Every business must keep in mind paying the bills. But, occasionally there are also opportunities to strut your skills and show off some new products while helping a good cause.

For Pacific Outdoor Living, based in Sun Valley, California, one of those opportunities is the annual Pasadena Showcase House of Design. Since 1948, the charity has been raising funds to support community music programs, including awards for instrumental music students, as well as introducing younger children to symphonic music.

The 2017 home featured a 7,000+ square-foot English Tudor on two acres with a Hollywood connection. Built by a star of silent films in 1916, it’s served as a set for several movies.

Photo: Pacific Outdoor Living

Terry Morrill, one of Pacific Outdoor Living’s owners, says this year was also the 18th showcase in which his company has participated.

“We’re active in our community, and it’s also for a great cause,” he says. “Plus, it’s a showcase for our products and we get referrals.”

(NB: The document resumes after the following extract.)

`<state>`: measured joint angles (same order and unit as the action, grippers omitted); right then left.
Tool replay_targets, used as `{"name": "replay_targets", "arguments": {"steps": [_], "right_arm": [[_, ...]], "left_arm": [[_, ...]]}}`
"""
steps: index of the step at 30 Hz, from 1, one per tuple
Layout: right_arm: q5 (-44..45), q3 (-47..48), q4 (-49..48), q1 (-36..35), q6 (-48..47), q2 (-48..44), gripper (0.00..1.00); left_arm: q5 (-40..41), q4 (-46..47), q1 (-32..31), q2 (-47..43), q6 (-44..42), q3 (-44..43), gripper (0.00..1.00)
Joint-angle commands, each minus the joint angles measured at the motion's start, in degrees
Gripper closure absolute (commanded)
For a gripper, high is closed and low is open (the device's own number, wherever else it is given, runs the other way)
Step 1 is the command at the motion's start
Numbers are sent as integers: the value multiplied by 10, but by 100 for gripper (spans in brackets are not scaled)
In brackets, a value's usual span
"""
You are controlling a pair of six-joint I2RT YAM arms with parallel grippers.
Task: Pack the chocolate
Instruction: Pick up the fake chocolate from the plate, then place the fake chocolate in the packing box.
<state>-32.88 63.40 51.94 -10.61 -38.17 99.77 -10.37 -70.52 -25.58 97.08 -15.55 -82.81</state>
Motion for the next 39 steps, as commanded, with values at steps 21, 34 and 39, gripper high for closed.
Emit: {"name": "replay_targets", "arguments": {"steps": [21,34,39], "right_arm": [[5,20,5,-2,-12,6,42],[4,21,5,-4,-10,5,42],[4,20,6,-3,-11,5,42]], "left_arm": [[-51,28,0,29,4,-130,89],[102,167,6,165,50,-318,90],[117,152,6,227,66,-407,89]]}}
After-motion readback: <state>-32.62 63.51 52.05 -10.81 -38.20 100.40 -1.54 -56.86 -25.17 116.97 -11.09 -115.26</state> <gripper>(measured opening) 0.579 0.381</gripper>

Another advantage is that participants get more freedom in what they design and install because the work and the materials are mostly donated, although the owner must sign off on the work.

For this year’s project, Morrill was assigned an area between the house and the backyard pool that had been done in artificial turf. Pacific Outdoor Living turned it into an outdoor seating and lounging area that just happens to include a 1,400-pound piece of art as its centerpiece.

Photo: Pacific Outdoor Living

After removing a large piece of the artificial turf, Morrill chose to anchor the 1,500-square-foot patio with a porcelain paver product from Mirage USA and its NooN series in honey, offered by Belgard.

“It has a wood-grain look running through it in planks, so it gives the appearance of a wood patio,” he says. “We wanted to put the look of wood out there. It’s a contemporary space for a very traditional house, and this let us showcase it.”

Another advantage: Morrill says they’re very stain-resistant and will age better than regular concrete pavers. Belgard donated the pavers, which are sand-set on four inches of compacted road base topped with an inch of sand and the joints filled with polymeric sands.

Photo: Pacific Outdoor Living

Although the pavers were recognized by Hardscape North America as the winner of this year’s competition for a porcelain — residential job, they merely serve as the stage for a custom-made water table that’s the highlight of this job.

Morrill explains that the concrete table was hand-cast by Santa Cruz, California-based 5 Feet from the Moon and is 15 feet long.

“It was made off-site and we brought it to the home on the casting table,” Morrill says. “We built a pedestal of concrete blocks that it sits on. Then, it was mostly a matter of needing lots of guys. We took it to the site on a Bobcat, with forks holding the whole table, and then about a dozen guys lifted it into place.”

He adds that the site has about a 1.5 percent slope to allow for drainage.

Photo: Pacific Outdoor Living

Morrill explains that the table itself is level, but the precast stream has a slight slope, so the water runs from the far end to a pondless water feature closest to the house. The design is such that the small pondless waterfall appears to flow into a larger pondless water feature on the other side of the patio.

To further enhance the idea of an outdoor room, Pacific Outdoor Living installed a canopy structure with a metal frame and sliding awnings overhead to supply shade as needed. The longer sides of the room are further defined by screens made from a synthetic material by Tidelli Outdoor Living, a Brazilian company with a Southern California outlet.

Tidelli also provided the outdoor lounging furniture for the project.

Photo: Pacific Outdoor Living

“We had to agree on it,” Morrill says. “If the homeowner didn’t like it, we would have let them display what they wanted to display.”

Lighting for the project was provided by Lightcraft Outdoor Environments of Chatsworth, California, and features the company’s new bistro string lights, among others.

“There are probably four lights in the pondless waterfall, and the table has recessed edge lights underneath, so they shine down,” Morrill says. “There are probably two dozen accent lights on the trees and the buildings, as well.”

Planting around the room features a mix of succulents, grasses and flax that he says ties together quite nicely.

Photo: Pacific Outdoor Living

Morrill says the work took between three and four weeks of work to pull together, and utilized several of the company’s specialized four-man crews. Perhaps not surprisingly, his favorite feature, and the one of which he’s most proud is the water table.

“I love the table and how its colors and size fit the space,” he says. “It really helps define that space. And, I love to watch the water coming off it.”

However, he adds projects that are so custom are not only more challenging, but they can also be more time-consuming than working in the average client’s backyard.

Photo: Pacific Outdoor Living

“Plus, you must have special situations to use something like the table,” Morrill says. “Just how functional this is going to be for the homeowner is a different question. It’s hard to combine a piece of art with something that’s completely functional.”

The use of the porcelain pavers is another story, though.

“We’ve done several jobs with them since we did this,” Morrill says. “They’re a really good look, and they’re going to stay looking new for a long time.”